After conducting an extensive literature survey and consulting with various researchers in the OCR field, no previous work similar to the one presented here could be found. Therefore, alternative approaches to OCR difficulty evaluation were investigated. These works, even though not aimed at finding page quality metrics, are closely related to this project's scope.
Mindy Bokser presents a complete view of the problems associated with trying to recognize letters from a page image [3]. According to her work, touching and broken (split) characters seem to be the most important source of OCR problems. Regarding OCR technology, she acknowledges that
The best products do a good job on clean documents, but they all degrade in performance -some more gracefully than others- as document quality (or scanner quality) degrades [3].
Similarly, Nartker et al [8] identified broken and touching
characters as the leading cause of OCR
errors. Table 2.1 summarizes estimated OCR problems obtained from a
240-page test. Page quality errors account for
83.9%of the total number of errors in the set, whereas errors caused
by other factors account for the rest.
Jenkins and Kanai [5] studied the influence of lexical
factors on OCR performance. They controlled image quality and
typographical features by creating synthetic images and using them as
input to OCR devices. Based on their results, they suggested that
linguistic factors, apart from image-related factors, also affect OCR
performance, since most current OCR products incorporate a system
lexicon to resolve character recognition ambiguity. Along this idea,
the number of stopwords was
identified as a factor in OCR accuracy, since they are more likely to
be included in the system's lexicon than non-stopwords.
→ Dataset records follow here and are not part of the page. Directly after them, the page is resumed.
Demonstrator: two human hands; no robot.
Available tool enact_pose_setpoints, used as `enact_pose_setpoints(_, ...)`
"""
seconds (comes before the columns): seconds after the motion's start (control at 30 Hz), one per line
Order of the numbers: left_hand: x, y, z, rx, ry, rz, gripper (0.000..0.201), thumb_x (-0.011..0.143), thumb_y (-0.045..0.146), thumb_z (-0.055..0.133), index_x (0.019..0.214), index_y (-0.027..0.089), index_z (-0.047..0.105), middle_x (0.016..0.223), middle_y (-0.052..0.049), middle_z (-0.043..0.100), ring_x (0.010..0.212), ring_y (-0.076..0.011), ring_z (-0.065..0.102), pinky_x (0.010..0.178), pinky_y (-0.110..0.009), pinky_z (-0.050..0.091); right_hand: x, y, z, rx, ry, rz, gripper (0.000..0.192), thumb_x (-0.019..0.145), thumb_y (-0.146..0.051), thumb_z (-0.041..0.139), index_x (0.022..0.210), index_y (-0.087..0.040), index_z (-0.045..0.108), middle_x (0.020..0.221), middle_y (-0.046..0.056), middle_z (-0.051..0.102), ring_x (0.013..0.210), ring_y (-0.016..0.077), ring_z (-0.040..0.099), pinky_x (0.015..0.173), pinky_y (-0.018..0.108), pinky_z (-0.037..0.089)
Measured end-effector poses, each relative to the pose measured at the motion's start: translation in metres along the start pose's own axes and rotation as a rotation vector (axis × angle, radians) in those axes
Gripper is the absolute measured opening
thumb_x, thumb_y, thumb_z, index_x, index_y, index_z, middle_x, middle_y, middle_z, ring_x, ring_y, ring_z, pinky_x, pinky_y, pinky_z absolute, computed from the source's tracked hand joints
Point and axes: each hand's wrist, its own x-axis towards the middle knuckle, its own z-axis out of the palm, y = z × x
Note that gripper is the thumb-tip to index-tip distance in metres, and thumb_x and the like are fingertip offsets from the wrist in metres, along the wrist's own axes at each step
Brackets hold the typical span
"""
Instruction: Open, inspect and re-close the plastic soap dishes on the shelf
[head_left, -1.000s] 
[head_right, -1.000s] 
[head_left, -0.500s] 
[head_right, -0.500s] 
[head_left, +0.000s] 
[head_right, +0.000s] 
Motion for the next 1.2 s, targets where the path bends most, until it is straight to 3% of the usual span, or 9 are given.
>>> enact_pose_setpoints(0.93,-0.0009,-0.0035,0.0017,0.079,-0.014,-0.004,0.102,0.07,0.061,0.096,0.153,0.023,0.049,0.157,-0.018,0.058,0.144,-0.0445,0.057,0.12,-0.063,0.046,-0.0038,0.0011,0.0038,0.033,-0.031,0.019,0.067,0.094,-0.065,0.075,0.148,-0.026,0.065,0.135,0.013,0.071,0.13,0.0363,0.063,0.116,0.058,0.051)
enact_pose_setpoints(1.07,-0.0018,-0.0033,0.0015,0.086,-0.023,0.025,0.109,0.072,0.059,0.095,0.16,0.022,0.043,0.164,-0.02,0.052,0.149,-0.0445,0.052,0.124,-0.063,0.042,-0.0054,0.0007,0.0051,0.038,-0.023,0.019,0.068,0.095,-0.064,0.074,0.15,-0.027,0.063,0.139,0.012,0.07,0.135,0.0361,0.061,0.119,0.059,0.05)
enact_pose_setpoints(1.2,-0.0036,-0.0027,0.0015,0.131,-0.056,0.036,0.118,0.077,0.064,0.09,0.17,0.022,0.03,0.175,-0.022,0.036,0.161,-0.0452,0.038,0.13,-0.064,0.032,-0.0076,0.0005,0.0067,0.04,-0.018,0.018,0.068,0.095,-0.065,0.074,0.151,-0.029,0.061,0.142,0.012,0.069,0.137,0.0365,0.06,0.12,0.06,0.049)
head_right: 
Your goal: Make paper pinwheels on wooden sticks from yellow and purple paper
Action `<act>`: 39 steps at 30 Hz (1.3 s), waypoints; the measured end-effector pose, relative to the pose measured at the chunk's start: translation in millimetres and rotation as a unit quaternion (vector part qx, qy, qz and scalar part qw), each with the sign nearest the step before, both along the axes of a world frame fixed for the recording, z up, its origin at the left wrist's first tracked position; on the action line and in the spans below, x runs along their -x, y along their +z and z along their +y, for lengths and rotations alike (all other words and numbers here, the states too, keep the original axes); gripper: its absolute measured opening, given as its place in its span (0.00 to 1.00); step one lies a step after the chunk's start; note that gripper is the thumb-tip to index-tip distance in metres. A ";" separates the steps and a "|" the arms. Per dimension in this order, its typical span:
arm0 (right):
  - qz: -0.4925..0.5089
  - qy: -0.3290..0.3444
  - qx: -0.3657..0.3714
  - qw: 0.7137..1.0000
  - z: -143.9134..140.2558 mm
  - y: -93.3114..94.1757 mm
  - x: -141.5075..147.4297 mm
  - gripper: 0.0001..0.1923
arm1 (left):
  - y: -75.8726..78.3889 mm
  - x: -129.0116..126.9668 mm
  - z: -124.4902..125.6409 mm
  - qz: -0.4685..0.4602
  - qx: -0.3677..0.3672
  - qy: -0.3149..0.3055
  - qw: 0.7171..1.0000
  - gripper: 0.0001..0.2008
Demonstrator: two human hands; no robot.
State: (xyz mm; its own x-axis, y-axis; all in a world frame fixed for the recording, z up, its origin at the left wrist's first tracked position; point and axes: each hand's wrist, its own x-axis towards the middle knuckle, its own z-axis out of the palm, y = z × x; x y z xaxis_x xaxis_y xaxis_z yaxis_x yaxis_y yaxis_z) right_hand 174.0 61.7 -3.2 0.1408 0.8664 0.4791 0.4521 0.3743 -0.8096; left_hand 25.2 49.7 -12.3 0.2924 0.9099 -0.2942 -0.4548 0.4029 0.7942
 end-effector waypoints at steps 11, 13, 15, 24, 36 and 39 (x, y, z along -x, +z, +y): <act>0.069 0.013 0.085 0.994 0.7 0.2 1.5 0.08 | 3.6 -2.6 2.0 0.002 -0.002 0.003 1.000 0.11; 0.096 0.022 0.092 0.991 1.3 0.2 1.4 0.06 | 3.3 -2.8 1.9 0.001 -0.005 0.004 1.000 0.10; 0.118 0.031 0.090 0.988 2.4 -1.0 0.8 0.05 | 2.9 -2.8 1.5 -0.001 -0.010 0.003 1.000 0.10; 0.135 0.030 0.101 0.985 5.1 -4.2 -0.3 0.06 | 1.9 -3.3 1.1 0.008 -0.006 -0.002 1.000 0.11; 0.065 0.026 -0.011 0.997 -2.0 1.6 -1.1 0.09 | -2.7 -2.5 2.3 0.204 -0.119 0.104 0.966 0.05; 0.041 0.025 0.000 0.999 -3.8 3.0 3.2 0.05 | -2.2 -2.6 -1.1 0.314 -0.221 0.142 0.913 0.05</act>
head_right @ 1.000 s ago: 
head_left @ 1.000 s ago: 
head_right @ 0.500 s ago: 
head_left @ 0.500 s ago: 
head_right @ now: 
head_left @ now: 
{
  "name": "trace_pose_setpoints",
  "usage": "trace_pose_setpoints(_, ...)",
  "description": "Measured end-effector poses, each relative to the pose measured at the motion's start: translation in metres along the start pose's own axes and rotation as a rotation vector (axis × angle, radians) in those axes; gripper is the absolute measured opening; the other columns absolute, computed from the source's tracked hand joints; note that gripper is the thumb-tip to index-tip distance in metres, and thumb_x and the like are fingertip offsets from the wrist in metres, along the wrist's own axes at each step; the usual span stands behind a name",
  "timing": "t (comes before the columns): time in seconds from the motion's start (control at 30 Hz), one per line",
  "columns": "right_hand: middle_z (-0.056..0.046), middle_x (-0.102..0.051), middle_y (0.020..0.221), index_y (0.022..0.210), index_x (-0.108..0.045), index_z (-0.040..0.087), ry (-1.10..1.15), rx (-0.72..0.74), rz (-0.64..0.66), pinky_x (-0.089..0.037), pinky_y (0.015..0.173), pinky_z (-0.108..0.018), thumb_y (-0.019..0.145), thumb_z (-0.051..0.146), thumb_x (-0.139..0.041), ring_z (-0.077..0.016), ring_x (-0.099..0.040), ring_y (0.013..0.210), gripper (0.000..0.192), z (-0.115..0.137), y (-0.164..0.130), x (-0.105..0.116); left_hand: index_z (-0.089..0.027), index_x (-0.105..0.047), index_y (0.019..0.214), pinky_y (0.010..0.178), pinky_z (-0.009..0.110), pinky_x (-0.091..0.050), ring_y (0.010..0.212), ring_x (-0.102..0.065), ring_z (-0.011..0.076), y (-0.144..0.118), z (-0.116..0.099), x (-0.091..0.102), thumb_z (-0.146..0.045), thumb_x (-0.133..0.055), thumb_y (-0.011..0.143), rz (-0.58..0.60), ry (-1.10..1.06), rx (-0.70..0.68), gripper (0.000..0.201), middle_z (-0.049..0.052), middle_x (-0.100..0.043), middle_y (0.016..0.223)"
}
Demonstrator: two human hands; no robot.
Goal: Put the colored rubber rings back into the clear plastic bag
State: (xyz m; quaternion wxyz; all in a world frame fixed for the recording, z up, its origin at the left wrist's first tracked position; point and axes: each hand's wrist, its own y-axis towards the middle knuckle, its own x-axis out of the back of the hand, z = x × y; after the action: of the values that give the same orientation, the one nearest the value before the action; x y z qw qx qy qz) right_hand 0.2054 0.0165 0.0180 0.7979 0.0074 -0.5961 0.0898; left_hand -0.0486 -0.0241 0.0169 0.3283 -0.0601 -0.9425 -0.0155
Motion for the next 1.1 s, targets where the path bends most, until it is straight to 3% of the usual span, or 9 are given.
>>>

An important point to be made is that a high percent of the errors are due to relatively few causes, which ultimately correspond to image quality, whereas a large number of other factors represent a relatively low number of errors. Therefore, methods and solutions for image quality problems can and will have a direct impact on OCR performance from an end-user's point of view, since by fixing page-quality related errors the accuracy rate can increase considerably.